# What is being asked:
Images should be omitted while the rest of the data is duplicated exactly.
____________________
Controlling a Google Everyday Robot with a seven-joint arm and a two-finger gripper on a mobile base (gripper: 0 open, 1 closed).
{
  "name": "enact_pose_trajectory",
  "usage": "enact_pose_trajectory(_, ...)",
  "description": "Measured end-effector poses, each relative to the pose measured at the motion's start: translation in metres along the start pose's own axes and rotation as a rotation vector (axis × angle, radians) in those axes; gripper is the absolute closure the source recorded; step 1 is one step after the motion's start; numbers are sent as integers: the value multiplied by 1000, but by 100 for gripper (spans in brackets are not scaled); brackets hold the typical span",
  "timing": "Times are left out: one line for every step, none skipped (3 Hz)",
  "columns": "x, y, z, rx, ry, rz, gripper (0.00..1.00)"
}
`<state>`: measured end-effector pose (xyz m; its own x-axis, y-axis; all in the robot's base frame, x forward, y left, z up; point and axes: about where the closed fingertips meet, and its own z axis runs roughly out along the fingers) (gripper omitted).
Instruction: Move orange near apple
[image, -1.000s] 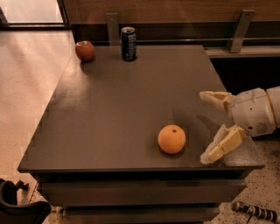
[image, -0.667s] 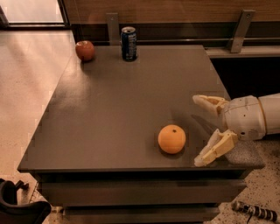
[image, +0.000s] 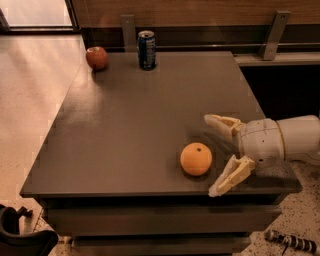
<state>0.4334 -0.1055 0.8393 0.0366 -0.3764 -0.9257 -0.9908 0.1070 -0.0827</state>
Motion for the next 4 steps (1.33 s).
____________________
# Solved exercise:
Controlling a Google Everyday Robot with a seven-joint arm and a two-finger gripper on a mobile base (gripper: 0 open, 1 closed).
{
  "name": "enact_pose_trajectory",
  "usage": "enact_pose_trajectory(_, ...)",
  "description": "Measured end-effector poses, each relative to the pose measured at the motion's start: translation in metres along the start pose's own axes and rotation as a rotation vector (axis × angle, radians) in those axes; gripper is the absolute closure the source recorded; step 1 is one step after the motion's start; numbers are sent as integers: the value multiplied by 1000, but by 100 for gripper (spans in brackets are not scaled); brackets hold the typical span",
  "timing": "Times are left out: one line for every step, none skipped (3 Hz)",
  "columns": "x, y, z, rx, ry, rz, gripper (0.00..1.00)"
}
`<state>`: measured end-effector pose (xyz m; its own x-axis, y-axis; all in the robot's base frame, x forward, y left, z up; point and axes: about where the closed fingertips meet, and its own z axis runs roughly out along the fingers) (gripper omitted).
Instruction: Move orange near apple
[image, -1.000s] 
[image, -0.667s] 
[image, +0.000s] 
<state>0.4334 -0.1055 0.8393 0.0366 -0.3764 -0.9257 -0.9908 0.1070 -0.0827</state>
Motion for the next 4 steps (1.33 s).

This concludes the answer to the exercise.